Scala’s parallel collections

2019独角兽企业重金招聘Python工程师标准>>>

Scala 2.9 introduced parallel collections, which mirror most of the existing collections with a parallel version. Collections that have been parallelized this way have received a new method called par which magically parallelize certain operations on this collection.

For example, here is a sequential version:

scala> (1 to 5) foreach println

1

2

3

4

5

And the parallel version (notice the extra par keyword):

scala> (1 to 5).par foreach println

1

4

3

2

5

Obviously, the ordering will change each time you run the parallel version.

This piqued my curiosity and I decided to dig a bit further, starting with investigating what exactly is happening behind the scenes.

First of all, the parallel collections are based on an article called “A Generic Parallel Collection Framework”, by Martin Odersky, Aleksander Prokopec et al, which I highly recommend. It’s a very interesting analysis of how to decompose the concepts of parallelism, concurrency, collections, ranges and iterators and assemble them in a generic manner.

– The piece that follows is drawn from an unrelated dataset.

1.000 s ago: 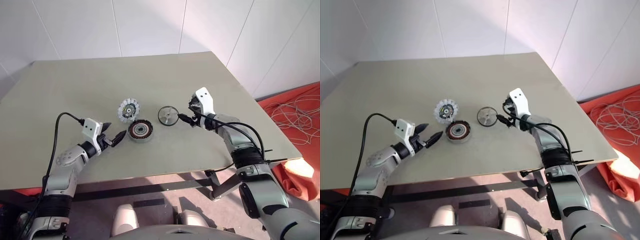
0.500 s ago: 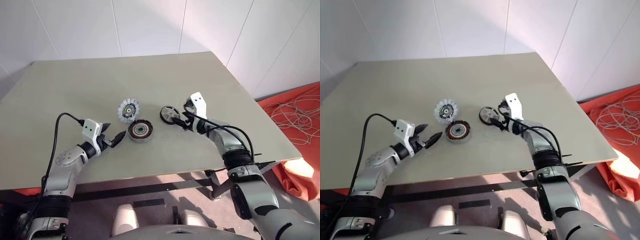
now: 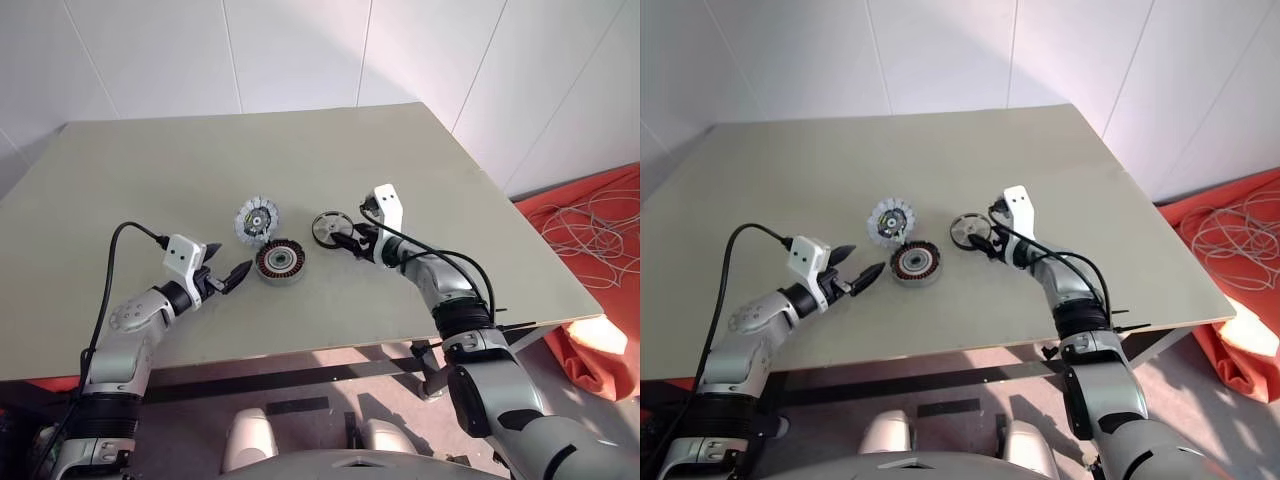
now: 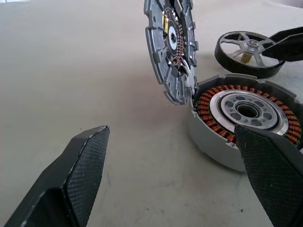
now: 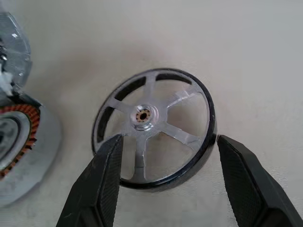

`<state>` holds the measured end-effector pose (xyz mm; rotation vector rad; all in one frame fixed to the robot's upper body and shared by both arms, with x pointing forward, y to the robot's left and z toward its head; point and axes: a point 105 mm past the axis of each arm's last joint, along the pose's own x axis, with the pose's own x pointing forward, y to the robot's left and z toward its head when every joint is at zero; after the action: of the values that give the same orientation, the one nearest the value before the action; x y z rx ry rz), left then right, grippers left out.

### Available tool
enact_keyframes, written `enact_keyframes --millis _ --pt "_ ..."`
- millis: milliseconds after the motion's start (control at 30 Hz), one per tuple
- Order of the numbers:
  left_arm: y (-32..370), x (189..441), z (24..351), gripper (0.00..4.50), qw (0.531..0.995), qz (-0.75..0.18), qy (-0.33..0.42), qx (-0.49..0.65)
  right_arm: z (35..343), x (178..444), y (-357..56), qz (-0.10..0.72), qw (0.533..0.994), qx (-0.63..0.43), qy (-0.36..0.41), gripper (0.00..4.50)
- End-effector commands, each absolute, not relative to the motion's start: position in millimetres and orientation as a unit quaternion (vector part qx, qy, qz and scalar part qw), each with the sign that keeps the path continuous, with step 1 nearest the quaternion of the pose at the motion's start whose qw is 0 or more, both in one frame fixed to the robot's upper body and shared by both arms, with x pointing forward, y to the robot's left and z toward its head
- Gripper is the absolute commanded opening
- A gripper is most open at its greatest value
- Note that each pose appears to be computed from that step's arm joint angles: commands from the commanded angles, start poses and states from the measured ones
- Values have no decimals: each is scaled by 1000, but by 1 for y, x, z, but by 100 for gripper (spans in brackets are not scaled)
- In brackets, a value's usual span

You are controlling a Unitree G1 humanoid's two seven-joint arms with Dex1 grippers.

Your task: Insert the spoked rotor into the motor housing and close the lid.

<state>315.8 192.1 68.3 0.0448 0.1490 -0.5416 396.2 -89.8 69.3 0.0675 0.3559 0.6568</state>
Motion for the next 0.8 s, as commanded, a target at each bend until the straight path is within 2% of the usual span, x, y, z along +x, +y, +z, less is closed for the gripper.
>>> enact_keyframes --millis 33,167,300,600,800 --pt "191 318 82 450 961 -270 53 36 104 394 -81 338 930 64 128 359" --pt "190 319 82 450 961 -271 53 36 117 389 -75 342 928 84 122 359" --pt "190 320 82 450 960 -272 52 37 115 386 -72 337 929 81 127 359" --pt "191 320 78 450 960 -273 54 35 104 401 -115 217 957 110 161 359" --pt "190 320 77 450 960 -274 54 34 109 393 -116 230 939 184 175 359"
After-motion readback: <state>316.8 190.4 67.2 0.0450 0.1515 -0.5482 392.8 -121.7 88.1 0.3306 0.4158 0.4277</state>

Sadly, this article ended up being the only highlight of my research in this area, because the more I dug into the Scala parallel collections, the more disappointed I became. By now, I am struggling to find a good use case for parallel collections, and I’m hoping that this article will generate some positive responses about their use.

Here are some of the problems that I found with the parallel collections, starting with the one I think is the most important one.

Lack of control

My first reaction when I saw the output above was to try to verify that indeed, threads were being spawned, and then find out how many of them, how I can control the size of the thread pool, etc…

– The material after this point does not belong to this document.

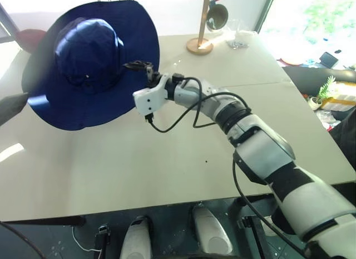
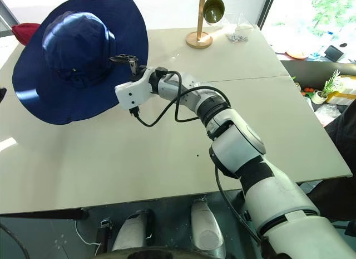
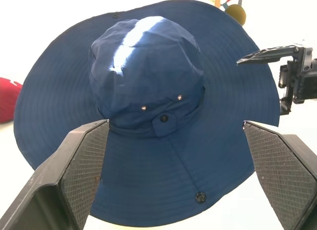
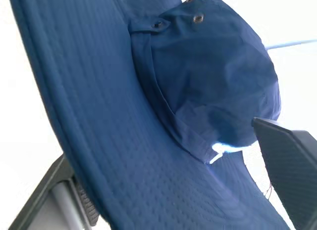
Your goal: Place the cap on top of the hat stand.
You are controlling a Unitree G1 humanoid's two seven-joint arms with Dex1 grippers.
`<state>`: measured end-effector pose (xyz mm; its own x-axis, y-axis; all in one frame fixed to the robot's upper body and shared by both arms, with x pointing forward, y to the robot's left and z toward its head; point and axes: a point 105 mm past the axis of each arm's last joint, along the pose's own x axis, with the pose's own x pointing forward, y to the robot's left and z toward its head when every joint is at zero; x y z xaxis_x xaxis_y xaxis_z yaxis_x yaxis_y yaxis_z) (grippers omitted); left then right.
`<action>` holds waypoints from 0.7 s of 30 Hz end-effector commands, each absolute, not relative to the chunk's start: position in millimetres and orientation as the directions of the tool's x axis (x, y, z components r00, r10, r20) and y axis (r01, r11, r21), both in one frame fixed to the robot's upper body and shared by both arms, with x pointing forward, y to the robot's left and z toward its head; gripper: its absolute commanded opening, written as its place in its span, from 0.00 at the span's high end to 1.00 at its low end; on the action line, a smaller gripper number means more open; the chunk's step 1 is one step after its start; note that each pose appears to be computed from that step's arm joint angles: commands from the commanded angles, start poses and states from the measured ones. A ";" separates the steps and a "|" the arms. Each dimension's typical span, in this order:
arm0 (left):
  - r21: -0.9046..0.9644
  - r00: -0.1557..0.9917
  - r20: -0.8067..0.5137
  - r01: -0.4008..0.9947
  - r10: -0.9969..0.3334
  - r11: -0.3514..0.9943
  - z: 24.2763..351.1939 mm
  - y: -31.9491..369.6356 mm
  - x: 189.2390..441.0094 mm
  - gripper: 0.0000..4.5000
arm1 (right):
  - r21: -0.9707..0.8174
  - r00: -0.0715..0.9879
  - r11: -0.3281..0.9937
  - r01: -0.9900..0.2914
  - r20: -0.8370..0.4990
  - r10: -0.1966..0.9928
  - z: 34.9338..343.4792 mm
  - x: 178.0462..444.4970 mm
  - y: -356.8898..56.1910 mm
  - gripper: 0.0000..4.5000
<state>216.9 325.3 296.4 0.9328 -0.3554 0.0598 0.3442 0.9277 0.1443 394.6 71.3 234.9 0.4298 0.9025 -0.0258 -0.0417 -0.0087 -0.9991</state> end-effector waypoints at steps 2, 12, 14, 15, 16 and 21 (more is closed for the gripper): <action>0.187 0.927 0.086 0.345 -0.365 0.920 307.5 323.7 216.2 0.00 | -0.997 0.432 0.014 -0.074 -0.020 0.902 239.7 395.0 69.5 0.18; 0.196 0.923 0.078 0.357 -0.378 0.913 308.1 322.8 216.6 0.00 | -0.909 0.405 0.173 -0.378 0.005 0.914 246.4 393.6 67.9 0.99; 0.197 0.922 0.077 0.358 -0.379 0.913 308.0 322.9 216.7 0.00 | -0.893 0.397 0.187 -0.410 0.010 0.918 249.3 392.5 69.3 0.99; 0.197 0.922 0.076 0.359 -0.379 0.912 307.9 322.8 216.8 0.00 | -0.893 0.396 0.187 -0.410 0.010 0.918 250.3 392.0 69.5 0.99; 0.197 0.922 0.075 0.359 -0.379 0.912 307.9 322.8 216.8 0.00 | -0.899 0.396 0.182 -0.398 0.011 0.918 251.1 391.4 69.8 0.99; 0.198 0.922 0.075 0.359 -0.379 0.912 307.7 323.0 216.9 0.00 | -0.870 0.408 0.227 -0.438 0.033 0.912 258.0 393.3 70.2 0.99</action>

I came up pretty much empty on all counts, and if I have missed a piece of the documentation that explains this, I would love to see it, but browsing the sources of ParSeq and other classes produced no useful result.

This is a big deal, and probably the worst problem with this framework. The loop above generated a parallel range of five entries, did it generate five threads? What happens if I try with 1000? 100000? The answer: it works for all these values, which makes me think that the loop is not allocating one thread per value. So it’s using a thread pool. But again: what size? Is that size configurable? How about other characteristics of that thread pool?

Digging deeper, what are the saturation and rejection policies? If the pool contains ten threads, what happens when it receives an eleventh value? It probably blocks, but can this be configured? Can the dispatch strategy be configured? Maybe I’m feeding operations of diverse durations and I want to make sure that the expensive operations don’t starve the faster ones, how can I do this?

This absence of configuration is a big blow to the parallel framework, and it relegates its usage to the simplest cases, where it will most likely not bring much speed gain compared to sequential execution.

Silver bullet illusion

Over the past months, I have seen quite a few users pop in the #scala channel and complain that parallel collections are not working. Taking a closer look at their code, it usually becomes quickly obvious that their algorithm is not parallelizable, and either 1) they didn’t realize it or 2) they were aware of that fact but they got the impression that par would magically take care of it.

Here is a quick example:

scala> Set(1,2,3,4,5) mkString(" ")

res149: String = 5 1 2 3 4

scala> Set(1,2,3,4,5).par mkString(" ")

res149: String = 5 1 2 3 4

You can run the par version over and over, the result will remain the same. This is confusing. Note that I used a Set this time, which indicates that I don’t care for the ordering of my collection. CallingmkString on the sequential version of my set reflects this. With this in mind, I would hope that callingmkString on the parallel version of my set would randomize its output, but that’s not what’s happening: I’m getting the same result as the sequential version, over and over.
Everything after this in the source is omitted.